*Your assignment*.
Using the entries that follow, collect the lines where the word "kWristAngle" appears.

--- Data provided ---

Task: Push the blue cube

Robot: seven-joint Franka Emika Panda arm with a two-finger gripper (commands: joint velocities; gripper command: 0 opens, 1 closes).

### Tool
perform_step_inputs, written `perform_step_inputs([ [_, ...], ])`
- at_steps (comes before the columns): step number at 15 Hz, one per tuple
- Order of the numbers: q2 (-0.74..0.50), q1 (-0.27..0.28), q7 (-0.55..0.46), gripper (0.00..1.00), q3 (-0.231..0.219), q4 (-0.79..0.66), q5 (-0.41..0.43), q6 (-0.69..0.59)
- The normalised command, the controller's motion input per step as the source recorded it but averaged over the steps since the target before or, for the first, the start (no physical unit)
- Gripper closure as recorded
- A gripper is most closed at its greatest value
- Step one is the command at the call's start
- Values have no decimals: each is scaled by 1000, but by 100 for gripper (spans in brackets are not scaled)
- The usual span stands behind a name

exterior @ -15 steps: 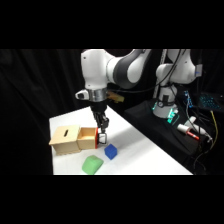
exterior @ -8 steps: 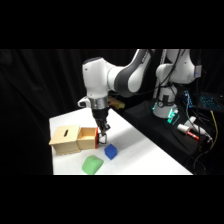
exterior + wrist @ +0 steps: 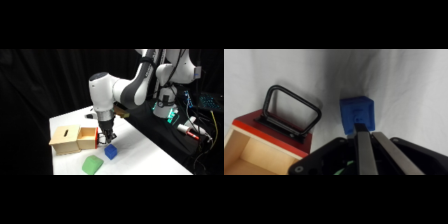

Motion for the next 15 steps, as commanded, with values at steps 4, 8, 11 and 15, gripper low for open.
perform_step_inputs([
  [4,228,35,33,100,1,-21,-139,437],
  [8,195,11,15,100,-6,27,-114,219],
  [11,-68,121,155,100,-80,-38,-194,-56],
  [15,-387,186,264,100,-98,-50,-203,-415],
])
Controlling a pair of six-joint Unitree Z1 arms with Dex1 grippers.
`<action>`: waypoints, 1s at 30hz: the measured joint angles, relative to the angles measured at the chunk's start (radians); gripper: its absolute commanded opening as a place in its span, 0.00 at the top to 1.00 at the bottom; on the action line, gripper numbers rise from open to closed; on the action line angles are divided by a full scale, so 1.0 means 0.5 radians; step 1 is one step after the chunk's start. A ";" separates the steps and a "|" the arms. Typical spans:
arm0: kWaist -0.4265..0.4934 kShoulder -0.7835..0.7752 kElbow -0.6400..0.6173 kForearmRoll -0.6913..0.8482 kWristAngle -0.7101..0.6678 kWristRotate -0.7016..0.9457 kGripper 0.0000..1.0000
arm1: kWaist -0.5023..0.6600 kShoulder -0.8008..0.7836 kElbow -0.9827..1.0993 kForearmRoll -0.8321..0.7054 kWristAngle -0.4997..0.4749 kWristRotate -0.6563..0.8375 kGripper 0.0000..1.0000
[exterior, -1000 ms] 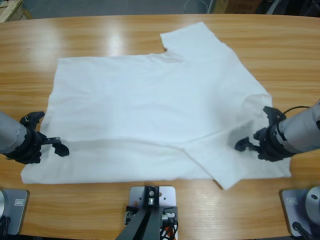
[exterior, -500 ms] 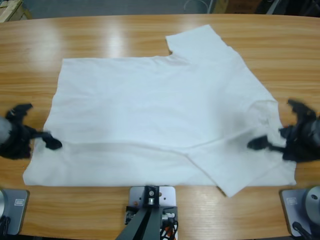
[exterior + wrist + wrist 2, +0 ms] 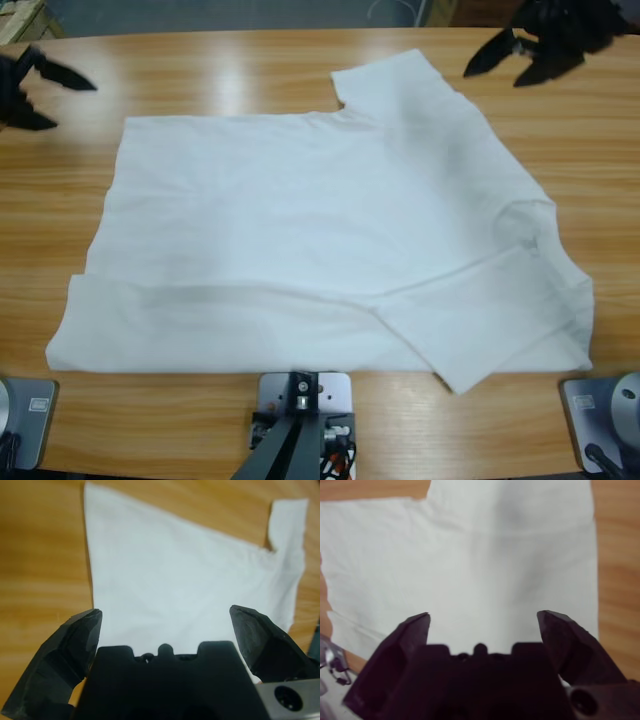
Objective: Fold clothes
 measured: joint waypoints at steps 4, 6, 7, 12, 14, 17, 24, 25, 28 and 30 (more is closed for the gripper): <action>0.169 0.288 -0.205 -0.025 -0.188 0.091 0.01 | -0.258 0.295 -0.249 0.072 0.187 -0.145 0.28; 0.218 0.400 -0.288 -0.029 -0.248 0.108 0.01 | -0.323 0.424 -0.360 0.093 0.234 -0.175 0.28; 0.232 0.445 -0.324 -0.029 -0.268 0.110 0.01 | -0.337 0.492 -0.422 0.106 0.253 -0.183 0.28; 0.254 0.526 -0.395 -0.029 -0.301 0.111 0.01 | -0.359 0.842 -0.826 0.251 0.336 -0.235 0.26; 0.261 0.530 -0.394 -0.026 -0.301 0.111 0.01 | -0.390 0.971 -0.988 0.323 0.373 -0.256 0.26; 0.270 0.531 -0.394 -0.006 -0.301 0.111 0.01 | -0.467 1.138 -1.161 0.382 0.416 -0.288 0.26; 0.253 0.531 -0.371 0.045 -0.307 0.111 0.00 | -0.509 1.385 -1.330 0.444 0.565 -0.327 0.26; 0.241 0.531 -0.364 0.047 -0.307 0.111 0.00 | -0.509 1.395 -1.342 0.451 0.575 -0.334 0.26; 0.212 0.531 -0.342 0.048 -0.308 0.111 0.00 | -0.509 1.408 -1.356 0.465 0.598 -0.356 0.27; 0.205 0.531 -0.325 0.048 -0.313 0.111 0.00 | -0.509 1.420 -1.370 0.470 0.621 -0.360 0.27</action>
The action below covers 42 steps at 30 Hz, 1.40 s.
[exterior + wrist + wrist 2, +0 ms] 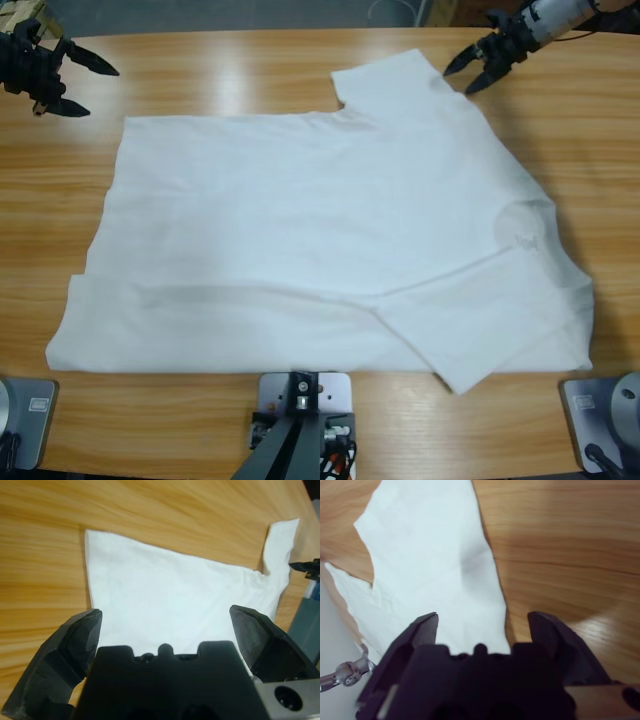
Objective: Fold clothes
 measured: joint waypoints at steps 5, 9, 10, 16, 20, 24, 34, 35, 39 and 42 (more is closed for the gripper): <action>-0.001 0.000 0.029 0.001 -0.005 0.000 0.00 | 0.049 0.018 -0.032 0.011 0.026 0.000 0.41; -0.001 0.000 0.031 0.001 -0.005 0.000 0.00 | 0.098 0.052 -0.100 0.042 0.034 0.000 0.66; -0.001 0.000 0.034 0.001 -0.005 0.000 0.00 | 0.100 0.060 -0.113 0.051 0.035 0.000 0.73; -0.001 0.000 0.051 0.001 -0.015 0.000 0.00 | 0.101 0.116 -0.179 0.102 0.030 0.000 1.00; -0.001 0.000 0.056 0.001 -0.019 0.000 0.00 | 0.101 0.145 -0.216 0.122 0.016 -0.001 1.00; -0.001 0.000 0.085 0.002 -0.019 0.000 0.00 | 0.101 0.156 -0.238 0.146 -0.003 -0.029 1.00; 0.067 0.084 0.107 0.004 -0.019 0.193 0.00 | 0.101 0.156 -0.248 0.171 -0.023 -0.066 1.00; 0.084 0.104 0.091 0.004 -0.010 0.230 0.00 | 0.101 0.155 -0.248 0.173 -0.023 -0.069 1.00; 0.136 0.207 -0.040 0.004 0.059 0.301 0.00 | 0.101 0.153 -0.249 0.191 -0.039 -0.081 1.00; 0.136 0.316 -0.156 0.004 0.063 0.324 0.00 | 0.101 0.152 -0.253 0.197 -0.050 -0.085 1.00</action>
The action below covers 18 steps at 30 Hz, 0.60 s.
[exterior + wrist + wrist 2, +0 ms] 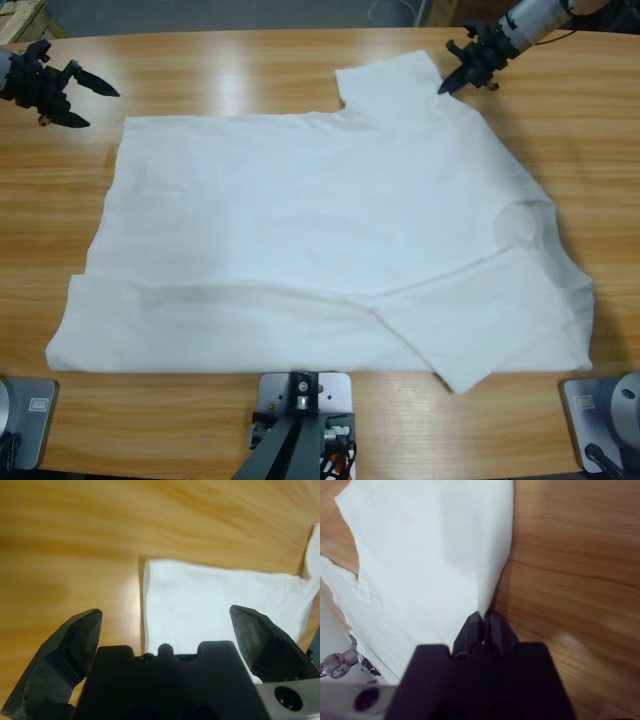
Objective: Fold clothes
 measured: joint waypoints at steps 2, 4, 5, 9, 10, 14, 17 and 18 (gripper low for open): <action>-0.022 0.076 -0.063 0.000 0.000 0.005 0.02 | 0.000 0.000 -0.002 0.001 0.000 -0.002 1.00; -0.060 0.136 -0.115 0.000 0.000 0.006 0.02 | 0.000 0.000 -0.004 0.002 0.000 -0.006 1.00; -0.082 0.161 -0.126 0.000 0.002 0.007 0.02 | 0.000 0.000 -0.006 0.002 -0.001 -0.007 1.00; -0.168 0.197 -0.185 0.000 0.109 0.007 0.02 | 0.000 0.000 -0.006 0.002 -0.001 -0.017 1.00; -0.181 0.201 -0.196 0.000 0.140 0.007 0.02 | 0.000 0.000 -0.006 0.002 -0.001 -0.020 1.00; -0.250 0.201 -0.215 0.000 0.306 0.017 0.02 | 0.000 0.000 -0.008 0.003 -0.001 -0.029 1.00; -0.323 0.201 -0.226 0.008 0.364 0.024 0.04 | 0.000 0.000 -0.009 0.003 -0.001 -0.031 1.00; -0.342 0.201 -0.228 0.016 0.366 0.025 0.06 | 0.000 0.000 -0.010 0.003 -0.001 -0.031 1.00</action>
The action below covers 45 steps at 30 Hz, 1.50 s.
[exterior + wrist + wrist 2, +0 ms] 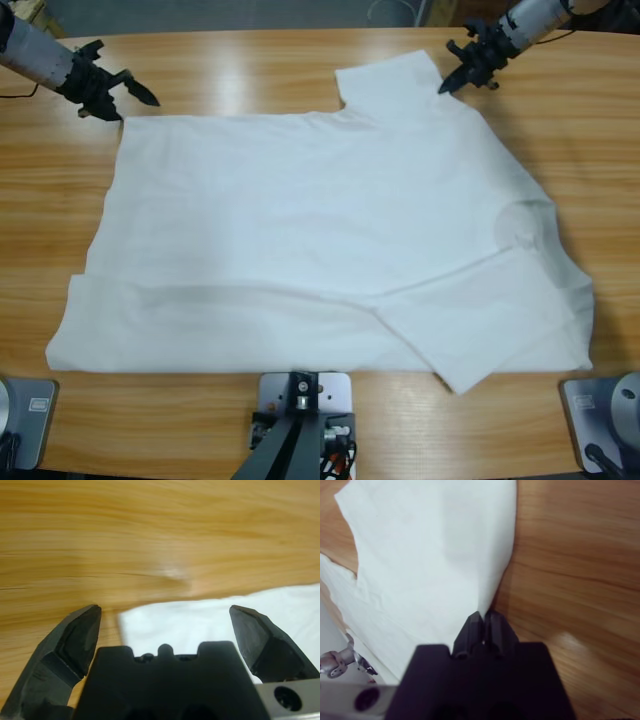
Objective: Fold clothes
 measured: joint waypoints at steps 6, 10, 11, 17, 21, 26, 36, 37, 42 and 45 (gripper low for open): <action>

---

*Your solution*.
arm0: kWaist -0.4265..0.4934 kShoulder -0.7835..0.7752 kElbow -0.6400..0.6173 kForearmRoll -0.6913..0.8482 kWristAngle -0.7101..0.6678 kWristRotate -0.7016..0.9457 kGripper 0.0000..1.0000
arm1: kWaist -0.5023..0.6600 kShoulder -0.8008..0.7836 kElbow -0.9827..1.0993 kForearmRoll -0.8321..0.7054 kWristAngle -0.4997..0.4749 kWristRotate -0.6563..0.8375 kGripper 0.0000..1.0000

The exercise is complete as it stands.